We can see, therefore, that internal logic can prevail over knowledge or simple information, even in a milieu of researchers. This is also the case of the confusion between the Christian faith and pagan conceptions, which concerns us here. It is possible that convenience has something to do with it—one always brings back what one knows badly to what one already knows. Hearing about groups of Jewish descent who denied the divinity of Christ early on, often in summary form, some scholars have concluded that their purely human conception of Jesus is the original, true Christianity; and, therefore, that to speak of the presence of God in Jesus is a later belief, influenced by Greek pagan thought. This is logical, but wrong—the so-called “Judeo-Christian” groups to which they refer in this discussion are in fact “ex-Judeo-Christians,” in the sense that they had first been Christians then Jews. Let us read what the apostle John writes in his first letter about these ex-Judeo-Christians who “deny the Father and the Son”:

“They went out from us, but they did not belong to us; for if they had belonged to us, they would have remained with us. But by going out they made it plain that none of them belongs to us” (1 John 2:19).

What is generally overlooked in the discussion is that those Jewish Christians who first adhered to the message of the Apostles and then turned it around to do something else were thus creating a new religious phenomenon, which would even be the source of many subsequent avatars.
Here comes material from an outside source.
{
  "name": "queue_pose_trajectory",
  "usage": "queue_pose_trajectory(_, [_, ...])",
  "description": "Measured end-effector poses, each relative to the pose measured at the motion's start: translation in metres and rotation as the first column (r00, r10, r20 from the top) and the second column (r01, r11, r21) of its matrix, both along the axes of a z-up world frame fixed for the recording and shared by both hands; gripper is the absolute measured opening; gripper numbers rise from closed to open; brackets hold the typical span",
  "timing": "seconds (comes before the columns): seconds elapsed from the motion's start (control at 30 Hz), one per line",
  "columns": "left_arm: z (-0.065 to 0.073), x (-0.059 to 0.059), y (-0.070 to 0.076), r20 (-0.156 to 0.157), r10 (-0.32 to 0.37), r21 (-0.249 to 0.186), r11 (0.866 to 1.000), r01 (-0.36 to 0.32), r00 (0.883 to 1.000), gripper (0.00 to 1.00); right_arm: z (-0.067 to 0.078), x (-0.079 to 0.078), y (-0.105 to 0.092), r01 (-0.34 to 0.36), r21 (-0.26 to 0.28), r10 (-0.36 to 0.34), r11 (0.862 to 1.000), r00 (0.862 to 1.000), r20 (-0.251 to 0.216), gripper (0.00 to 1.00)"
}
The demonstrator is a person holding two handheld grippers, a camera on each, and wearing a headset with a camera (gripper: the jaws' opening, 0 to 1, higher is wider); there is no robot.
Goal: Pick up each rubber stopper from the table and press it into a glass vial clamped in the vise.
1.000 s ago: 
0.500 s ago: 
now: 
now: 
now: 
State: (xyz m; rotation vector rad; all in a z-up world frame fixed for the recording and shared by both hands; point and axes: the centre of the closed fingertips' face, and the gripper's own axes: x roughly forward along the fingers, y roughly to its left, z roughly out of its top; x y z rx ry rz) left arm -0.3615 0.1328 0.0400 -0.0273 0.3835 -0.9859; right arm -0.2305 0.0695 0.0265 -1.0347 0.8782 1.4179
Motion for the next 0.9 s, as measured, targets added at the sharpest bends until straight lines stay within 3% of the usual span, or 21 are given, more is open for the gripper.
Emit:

The opposition is not, therefore, between a Jewish monotheism and a pagan polytheistic influence—but between the Christianity of the Apostles, which has a Jewish foundation, and the doctrines opposed to that of the Apostles, which also have a Jewish foundation, and which warrant the designatio of “post-Christian.”

In fact, the confusion inherent in Proposition A has created a vagueness that obscures a whole area of research on the formation of the oppositions to the Apostles. The Adversus haereses of St. Irenaeus of Lyon, which has been available to us since the mid-sixteenth century (this book, along with The Demonstration of Apostolic Preaching, previously unknown), still does not seem to be taken as a reference book for the study of early Christianity and the groups that derived from it.

It appears, therefore, that Proposition “A” does not present the faith of the Apostles, but rather presents a kind of inversion of it. This is unfortunate from a scientific or even a rational point of view. And the successive consequences which follow from it, and which form a set of convictions quite widespread in the academic world, are serious.

Let us review these consequences, B to G.

Proposition B

This proposition follows from A: the “divinization” of Jesus must have been done by non-Jews, namely by “Christianized” pagans (from the Roman Empire).

If there was no “divinization” of Jesus, the question of its alleged authors is settled. However, a word should be said about the historical framework, the lack of knowledge of which favors adherence to proposition B.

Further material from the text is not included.